■ Aim of the exercise: Reproduce the listing below exactly, minus its pictures.

■ Given information:
********************
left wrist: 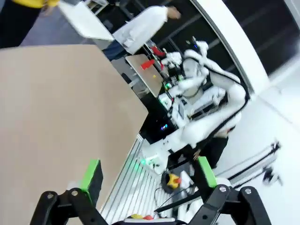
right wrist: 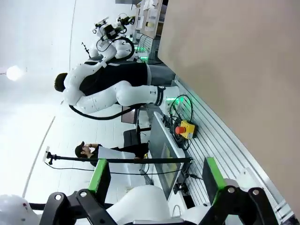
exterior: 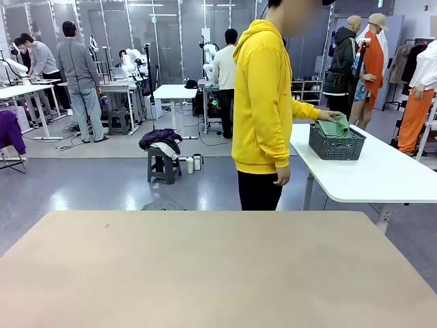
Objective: Fold the towels and place them in the basket.
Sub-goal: Stack the folded Towel with hook on the right side of the table.
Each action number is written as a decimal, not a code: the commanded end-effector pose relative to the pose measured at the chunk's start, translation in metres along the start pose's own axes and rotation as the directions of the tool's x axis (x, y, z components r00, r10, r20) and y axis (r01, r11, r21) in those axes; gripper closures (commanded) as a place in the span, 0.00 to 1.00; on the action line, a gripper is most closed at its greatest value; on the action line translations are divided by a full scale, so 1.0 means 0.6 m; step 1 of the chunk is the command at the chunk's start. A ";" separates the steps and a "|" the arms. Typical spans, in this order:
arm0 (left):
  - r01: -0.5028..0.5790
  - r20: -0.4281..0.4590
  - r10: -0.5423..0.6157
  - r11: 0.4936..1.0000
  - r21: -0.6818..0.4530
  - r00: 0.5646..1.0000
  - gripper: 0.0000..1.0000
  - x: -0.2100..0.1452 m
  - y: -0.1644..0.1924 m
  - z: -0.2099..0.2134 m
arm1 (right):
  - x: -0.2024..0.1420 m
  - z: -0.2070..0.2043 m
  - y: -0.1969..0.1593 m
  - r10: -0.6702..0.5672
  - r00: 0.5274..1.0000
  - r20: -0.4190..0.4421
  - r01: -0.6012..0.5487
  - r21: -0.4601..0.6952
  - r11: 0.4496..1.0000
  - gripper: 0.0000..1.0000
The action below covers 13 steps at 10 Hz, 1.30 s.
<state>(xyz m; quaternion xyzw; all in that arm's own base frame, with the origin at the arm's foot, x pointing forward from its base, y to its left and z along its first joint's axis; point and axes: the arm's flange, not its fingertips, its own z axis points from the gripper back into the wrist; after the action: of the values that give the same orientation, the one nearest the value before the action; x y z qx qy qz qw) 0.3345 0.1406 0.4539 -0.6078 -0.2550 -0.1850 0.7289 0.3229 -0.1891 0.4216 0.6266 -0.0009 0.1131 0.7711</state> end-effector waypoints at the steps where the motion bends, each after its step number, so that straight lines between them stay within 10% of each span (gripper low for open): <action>1: -0.146 0.006 0.146 0.988 0.050 0.989 0.00 0.029 0.004 0.009 | -0.010 -0.007 -0.013 0.045 0.999 -0.030 -0.046 -0.006 0.999 0.00; 13: -0.267 0.006 0.268 0.961 0.066 0.964 0.00 0.016 0.057 0.019 | -0.004 -0.017 -0.018 0.036 0.999 -0.033 -0.035 0.010 0.999 0.00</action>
<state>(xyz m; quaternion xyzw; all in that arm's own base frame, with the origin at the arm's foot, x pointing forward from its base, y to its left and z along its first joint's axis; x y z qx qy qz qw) 0.3620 0.1595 0.4333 -0.6121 -0.1747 -0.0717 0.7679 0.3219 -0.1811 0.4079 0.6294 0.0006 0.1370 0.7649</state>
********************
■ Result:
left wrist: 
right wrist: 
exterior: 
Objective: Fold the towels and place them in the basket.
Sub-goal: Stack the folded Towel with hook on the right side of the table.
Each action number is written as a decimal, not a code: the commanded end-effector pose relative to the pose measured at the chunk's start, translation in metres along the start pose's own axes and rotation as the directions of the tool's x axis (x, y, z components r00, r10, r20) and y axis (r01, r11, r21) in those axes; gripper closures (commanded) as a place in the span, 0.00 to 1.00; on the action line, a gripper is most closed at its greatest value; on the action line translations are divided by a full scale, so 1.0 means 0.6 m; step 1 of the chunk is the command at the chunk's start. A ";" separates the steps and a "|" the arms. Typical spans, in this order:
arm0 (left):
  - r01: -0.5028..0.5790
  - r20: -0.4281..0.4590
  - r10: -0.5423..0.6157
  - r11: 0.4936..1.0000
  - r21: -0.6818..0.4530
  - r00: 0.5646..1.0000
  - gripper: 0.0000..1.0000
  - x: -0.2100..0.1452 m
  - y: -0.1644..0.1924 m
  - z: -0.2099..0.2134 m
arm1 (right):
  - x: -0.2024..0.1420 m
  - z: -0.2070..0.2043 m
  - y: -0.1969..0.1593 m
  - r10: -0.6702..0.5672
  - r00: 0.5274..1.0000
  - r20: -0.4190..0.4421
  - r01: -0.6012..0.5487
  - r21: -0.4601..0.6952
  - r11: 0.4496..1.0000
  - gripper: 0.0000..1.0000
The action below covers 13 steps at 10 Hz, 1.30 s.
<state>(xyz m; quaternion xyzw; all in that arm's own base frame, with the origin at the arm's foot, x pointing forward from its base, y to its left and z along its first joint's axis; point and axes: the arm's flange, not its fingertips, its own z axis points from the gripper back into the wrist; after the action: of the values that give the same orientation, the one nearest the value before the action; x y z qx qy qz qw) 0.3345 0.1406 0.4539 -0.6078 -0.2550 -0.1850 0.7289 0.3229 -0.1891 0.4216 0.6266 -0.0009 0.1131 0.7711</state> end-effector waypoints at the steps where the motion bends, each after its step number, so that straight lines between them stay within 10% of each span (gripper low for open): <action>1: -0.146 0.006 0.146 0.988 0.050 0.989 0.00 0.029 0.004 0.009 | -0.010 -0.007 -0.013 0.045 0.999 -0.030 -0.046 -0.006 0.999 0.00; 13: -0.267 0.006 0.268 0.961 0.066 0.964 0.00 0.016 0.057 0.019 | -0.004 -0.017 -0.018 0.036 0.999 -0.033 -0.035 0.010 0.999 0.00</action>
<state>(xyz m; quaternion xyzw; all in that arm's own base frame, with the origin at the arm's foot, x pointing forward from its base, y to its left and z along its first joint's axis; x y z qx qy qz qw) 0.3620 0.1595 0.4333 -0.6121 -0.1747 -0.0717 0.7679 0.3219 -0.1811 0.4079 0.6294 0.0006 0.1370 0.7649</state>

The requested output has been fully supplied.